(WHAT YOU ARE ASKED TO DO) Your job is to set down the stretch of entries that opens with the line containing "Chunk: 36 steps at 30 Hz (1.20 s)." and closes with the line containing "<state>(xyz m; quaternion". Keep both end lines, copy each exactly, and add nothing.

(SUPPLIED MATERIAL)

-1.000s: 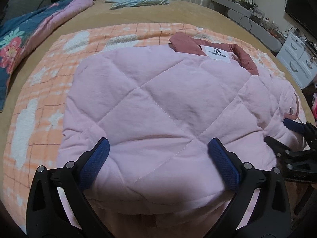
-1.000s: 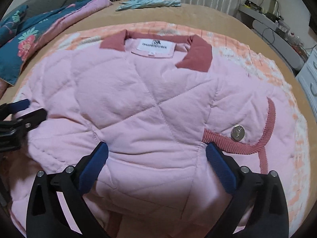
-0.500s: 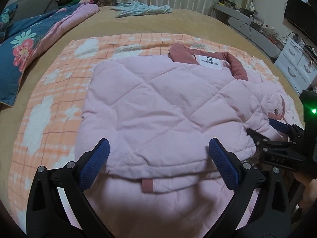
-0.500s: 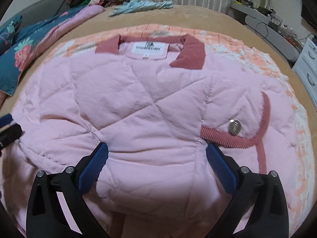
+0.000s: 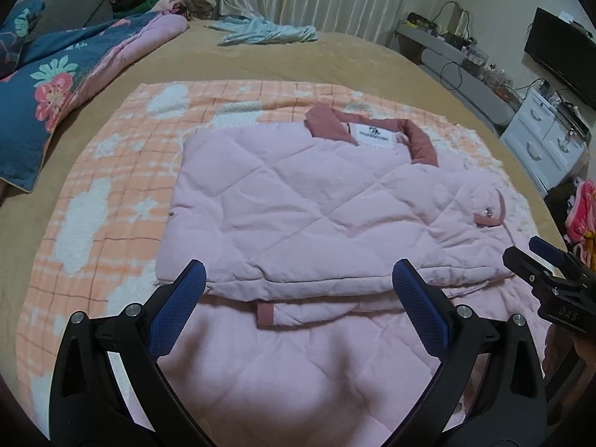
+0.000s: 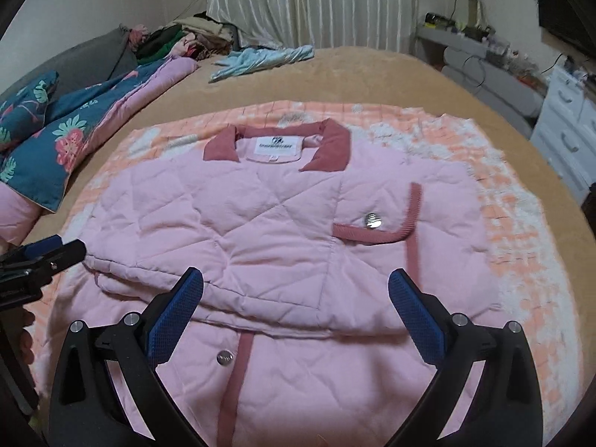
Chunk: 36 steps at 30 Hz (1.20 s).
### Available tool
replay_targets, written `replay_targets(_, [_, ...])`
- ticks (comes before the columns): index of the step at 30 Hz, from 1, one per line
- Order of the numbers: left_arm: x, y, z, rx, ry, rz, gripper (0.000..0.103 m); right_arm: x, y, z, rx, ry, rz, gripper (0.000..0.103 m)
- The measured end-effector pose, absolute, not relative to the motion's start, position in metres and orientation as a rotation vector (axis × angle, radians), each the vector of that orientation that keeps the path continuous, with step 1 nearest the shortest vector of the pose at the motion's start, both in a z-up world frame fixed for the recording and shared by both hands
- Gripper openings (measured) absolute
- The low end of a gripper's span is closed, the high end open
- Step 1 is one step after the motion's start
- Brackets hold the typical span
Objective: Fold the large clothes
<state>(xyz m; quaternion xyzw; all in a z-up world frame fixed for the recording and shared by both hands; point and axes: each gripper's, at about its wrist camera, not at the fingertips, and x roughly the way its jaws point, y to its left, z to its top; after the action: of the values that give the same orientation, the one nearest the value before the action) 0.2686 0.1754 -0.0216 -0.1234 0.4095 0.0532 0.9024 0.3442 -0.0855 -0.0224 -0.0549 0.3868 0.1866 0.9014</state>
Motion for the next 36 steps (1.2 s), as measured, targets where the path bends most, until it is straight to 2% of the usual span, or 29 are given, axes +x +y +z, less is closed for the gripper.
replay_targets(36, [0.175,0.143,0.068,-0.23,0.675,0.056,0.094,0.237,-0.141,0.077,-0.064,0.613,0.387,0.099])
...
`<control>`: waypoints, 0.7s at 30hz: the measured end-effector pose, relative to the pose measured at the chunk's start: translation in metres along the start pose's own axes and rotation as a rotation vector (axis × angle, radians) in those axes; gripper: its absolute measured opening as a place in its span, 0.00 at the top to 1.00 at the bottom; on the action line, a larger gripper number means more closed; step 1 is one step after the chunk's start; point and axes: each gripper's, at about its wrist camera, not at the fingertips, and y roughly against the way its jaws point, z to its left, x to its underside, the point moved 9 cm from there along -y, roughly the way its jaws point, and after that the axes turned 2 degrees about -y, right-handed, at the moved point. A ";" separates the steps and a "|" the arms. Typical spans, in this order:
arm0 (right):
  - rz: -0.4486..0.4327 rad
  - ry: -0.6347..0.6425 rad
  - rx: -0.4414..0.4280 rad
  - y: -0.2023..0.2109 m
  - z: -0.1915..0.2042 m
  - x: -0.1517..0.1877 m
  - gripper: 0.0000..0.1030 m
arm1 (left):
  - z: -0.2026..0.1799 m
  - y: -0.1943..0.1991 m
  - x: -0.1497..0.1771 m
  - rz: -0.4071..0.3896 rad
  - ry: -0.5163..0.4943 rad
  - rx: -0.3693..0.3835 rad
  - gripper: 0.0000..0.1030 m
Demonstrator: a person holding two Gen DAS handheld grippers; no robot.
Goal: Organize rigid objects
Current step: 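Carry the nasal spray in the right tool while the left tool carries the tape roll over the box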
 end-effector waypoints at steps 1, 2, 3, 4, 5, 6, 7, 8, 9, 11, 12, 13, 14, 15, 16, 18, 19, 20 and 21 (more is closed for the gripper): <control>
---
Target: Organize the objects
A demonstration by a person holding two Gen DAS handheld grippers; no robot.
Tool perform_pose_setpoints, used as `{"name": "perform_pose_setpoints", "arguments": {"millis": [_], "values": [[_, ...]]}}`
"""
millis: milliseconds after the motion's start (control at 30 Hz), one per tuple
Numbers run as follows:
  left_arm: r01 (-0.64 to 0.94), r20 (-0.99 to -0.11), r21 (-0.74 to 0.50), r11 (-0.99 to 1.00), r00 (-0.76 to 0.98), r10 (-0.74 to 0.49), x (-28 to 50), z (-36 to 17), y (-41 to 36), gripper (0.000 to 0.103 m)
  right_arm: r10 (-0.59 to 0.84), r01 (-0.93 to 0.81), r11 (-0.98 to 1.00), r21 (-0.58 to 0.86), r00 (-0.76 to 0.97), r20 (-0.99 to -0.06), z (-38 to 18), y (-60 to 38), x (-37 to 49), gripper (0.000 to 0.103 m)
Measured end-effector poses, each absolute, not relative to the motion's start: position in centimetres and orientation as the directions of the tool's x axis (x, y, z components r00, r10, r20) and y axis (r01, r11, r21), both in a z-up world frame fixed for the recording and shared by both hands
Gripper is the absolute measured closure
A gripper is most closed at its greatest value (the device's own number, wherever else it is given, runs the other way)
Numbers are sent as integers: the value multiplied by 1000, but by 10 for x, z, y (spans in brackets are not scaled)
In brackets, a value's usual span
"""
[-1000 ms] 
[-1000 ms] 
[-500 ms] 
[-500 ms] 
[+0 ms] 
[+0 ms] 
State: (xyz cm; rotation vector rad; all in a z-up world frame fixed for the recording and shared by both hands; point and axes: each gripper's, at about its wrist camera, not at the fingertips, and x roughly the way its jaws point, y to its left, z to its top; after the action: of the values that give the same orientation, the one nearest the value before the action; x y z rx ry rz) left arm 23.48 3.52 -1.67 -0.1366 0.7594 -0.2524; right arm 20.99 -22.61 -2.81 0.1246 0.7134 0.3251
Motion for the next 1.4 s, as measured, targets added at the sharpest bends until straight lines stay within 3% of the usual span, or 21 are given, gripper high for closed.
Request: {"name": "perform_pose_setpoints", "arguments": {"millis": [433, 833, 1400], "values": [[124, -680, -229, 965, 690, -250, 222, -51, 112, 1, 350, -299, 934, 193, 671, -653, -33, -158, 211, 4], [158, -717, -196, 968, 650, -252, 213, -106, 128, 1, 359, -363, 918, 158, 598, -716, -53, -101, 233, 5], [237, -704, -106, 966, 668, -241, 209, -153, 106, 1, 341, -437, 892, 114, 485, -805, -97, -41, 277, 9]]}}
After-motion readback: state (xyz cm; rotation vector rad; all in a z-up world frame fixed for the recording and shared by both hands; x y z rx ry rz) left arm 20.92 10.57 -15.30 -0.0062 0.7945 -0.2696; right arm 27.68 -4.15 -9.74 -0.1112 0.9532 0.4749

(YOUR SOLUTION)
Chunk: 36 steps at 30 Hz (1.20 s).
### Available tool
replay_targets, written `replay_targets(_, [_, ...])`
- ticks (comes before the columns): index of the step at 30 Hz, from 1, one per line
- Order of the numbers: left_arm: x, y, z, rx, ry, rz, gripper (0.000..0.103 m); right_arm: x, y, z, rx, ry, rz, gripper (0.000..0.103 m)
- The measured end-effector pose, absolute, not relative to the motion's start, position in metres and orientation as a rotation vector (axis × angle, radians), each the vector of that orientation that keeps the path continuous, with step 1 nearest the shortest vector of the pose at the motion's start, both in a z-up world frame fixed for the recording and shared by both hands
- Gripper openings (measured) absolute
- The low end of a gripper's span is closed, the high end open
- Step 1 is one step after the motion's start
- Brackets hold the typical span
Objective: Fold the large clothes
<state>(xyz m; quaternion xyzw; all in a z-up world frame fixed for the recording and shared by both hands; point and axes: each gripper's, at about its wrist camera, not at the fingertips, and x roughly the way its jaws point, y to its left, z to its top; after the action: of the values that give the same orientation, the one nearest the value before the action) 0.2686 0.1754 -0.0216 -0.1234 0.4095 0.0532 0.9024 0.3442 -0.0855 -0.0224 -0.0549 0.3868 0.1866 0.9014</state>

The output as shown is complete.